EXERCISE GOAL → Answer with one number only, the count of lines in the material below that hold "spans".

>>

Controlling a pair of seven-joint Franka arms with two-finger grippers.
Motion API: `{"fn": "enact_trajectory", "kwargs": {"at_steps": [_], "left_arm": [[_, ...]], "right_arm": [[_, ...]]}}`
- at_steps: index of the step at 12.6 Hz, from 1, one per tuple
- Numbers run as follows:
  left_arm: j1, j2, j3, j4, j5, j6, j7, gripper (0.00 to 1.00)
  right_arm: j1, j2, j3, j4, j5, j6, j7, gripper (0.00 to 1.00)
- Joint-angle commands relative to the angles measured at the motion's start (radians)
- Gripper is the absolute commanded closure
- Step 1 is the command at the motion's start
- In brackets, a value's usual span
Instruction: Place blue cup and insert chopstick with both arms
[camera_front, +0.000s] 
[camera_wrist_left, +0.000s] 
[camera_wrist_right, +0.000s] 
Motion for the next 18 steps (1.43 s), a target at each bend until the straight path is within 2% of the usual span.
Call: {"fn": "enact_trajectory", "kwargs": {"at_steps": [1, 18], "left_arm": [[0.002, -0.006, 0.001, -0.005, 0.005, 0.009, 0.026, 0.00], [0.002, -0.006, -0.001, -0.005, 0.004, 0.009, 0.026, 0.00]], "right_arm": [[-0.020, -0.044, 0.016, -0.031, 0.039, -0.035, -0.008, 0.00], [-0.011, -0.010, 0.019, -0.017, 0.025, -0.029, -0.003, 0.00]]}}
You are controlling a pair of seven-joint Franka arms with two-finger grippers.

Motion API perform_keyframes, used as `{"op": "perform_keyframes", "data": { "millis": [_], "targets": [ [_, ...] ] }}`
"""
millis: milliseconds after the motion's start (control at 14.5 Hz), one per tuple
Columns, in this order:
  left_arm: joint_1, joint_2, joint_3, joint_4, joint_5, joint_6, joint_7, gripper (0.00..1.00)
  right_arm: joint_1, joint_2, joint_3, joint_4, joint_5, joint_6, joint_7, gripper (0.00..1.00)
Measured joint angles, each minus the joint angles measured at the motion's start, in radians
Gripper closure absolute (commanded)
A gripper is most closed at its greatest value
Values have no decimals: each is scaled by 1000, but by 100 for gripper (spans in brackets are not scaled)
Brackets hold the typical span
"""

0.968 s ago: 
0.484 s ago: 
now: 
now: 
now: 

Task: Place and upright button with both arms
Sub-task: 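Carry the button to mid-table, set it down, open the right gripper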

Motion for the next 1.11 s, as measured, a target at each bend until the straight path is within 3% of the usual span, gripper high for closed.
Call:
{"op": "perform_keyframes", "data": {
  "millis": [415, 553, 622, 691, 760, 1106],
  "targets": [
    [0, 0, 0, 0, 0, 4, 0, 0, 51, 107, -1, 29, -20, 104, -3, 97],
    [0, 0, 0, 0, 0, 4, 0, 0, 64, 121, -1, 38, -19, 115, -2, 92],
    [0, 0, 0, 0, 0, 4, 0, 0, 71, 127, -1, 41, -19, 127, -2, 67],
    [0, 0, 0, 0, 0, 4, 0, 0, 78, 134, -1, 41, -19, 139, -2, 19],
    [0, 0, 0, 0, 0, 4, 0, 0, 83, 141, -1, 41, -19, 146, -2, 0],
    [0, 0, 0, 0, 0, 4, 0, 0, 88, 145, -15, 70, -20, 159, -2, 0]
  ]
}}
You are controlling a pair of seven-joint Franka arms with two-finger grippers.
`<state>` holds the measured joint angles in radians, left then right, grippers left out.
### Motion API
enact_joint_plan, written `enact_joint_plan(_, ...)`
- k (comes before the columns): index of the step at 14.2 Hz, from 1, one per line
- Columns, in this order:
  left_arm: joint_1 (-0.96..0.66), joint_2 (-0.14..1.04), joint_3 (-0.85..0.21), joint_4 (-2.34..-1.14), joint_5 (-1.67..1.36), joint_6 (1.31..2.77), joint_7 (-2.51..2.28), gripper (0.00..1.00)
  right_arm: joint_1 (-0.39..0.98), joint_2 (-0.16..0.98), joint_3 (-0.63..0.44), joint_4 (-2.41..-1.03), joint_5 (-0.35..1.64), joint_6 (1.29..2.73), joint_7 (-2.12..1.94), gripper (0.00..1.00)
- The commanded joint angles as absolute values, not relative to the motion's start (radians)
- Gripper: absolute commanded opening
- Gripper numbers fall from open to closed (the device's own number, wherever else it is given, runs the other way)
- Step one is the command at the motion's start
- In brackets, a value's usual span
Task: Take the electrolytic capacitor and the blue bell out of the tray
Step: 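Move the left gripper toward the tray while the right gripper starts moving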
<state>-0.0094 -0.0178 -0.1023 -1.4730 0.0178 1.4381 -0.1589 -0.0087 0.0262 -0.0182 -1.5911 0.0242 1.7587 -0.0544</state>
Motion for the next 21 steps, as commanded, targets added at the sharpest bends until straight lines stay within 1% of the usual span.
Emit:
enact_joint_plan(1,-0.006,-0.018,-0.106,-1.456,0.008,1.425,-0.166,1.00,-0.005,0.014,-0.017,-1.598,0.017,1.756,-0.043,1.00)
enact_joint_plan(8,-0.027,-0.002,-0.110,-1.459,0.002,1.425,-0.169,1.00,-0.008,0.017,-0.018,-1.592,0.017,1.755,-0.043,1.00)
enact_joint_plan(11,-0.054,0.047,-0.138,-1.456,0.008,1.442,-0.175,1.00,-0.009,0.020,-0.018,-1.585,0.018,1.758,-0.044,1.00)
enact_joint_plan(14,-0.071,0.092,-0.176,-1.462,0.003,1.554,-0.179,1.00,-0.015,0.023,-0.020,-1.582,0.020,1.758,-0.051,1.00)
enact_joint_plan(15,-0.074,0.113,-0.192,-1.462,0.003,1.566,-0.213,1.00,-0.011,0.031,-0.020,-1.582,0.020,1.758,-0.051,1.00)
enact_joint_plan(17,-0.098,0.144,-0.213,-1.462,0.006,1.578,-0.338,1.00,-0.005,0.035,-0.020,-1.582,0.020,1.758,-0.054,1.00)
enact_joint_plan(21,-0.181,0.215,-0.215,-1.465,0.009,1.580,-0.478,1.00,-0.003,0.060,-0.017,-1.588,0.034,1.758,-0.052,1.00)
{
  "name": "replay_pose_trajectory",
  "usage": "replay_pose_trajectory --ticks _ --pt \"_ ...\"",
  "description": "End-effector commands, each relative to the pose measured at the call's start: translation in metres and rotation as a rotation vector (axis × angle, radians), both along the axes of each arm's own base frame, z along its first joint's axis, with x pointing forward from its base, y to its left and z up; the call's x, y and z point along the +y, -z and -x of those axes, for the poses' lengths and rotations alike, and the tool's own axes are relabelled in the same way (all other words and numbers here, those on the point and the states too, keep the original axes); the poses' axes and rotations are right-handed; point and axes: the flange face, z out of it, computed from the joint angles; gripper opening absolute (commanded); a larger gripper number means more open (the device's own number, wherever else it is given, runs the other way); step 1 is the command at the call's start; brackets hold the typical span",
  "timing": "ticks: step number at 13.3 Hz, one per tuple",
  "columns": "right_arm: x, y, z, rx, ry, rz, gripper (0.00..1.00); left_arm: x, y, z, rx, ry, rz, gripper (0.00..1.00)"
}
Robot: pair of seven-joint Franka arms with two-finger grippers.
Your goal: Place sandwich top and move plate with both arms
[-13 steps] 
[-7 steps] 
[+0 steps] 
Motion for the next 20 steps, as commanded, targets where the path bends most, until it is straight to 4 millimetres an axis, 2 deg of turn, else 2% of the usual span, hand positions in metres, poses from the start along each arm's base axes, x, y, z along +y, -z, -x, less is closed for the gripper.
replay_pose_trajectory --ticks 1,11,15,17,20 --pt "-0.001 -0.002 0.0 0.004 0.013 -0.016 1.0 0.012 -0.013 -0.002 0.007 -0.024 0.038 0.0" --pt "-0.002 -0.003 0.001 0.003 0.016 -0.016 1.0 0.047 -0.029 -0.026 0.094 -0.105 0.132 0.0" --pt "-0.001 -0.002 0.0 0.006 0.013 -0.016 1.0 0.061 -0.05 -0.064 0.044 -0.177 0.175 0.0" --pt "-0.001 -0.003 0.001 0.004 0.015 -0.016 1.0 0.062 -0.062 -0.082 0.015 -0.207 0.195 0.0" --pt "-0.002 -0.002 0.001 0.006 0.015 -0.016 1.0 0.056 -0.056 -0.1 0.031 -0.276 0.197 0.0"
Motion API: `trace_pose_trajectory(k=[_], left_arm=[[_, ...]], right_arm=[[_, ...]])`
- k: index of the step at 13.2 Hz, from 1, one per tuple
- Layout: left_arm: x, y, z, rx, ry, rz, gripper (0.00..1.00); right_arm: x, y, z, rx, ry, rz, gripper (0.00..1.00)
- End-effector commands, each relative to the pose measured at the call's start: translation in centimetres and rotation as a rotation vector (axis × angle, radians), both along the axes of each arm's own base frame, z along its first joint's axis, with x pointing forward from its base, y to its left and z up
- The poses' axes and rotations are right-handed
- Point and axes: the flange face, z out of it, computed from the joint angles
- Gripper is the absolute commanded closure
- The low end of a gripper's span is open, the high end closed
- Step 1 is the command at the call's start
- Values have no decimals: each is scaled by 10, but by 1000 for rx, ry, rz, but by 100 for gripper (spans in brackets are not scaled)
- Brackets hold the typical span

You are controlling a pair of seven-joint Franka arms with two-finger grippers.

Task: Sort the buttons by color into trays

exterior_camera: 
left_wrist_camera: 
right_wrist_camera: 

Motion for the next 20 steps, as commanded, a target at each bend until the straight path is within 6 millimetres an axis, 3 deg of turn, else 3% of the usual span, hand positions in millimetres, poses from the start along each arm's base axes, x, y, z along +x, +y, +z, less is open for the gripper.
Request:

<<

TASK RESPONSE → 2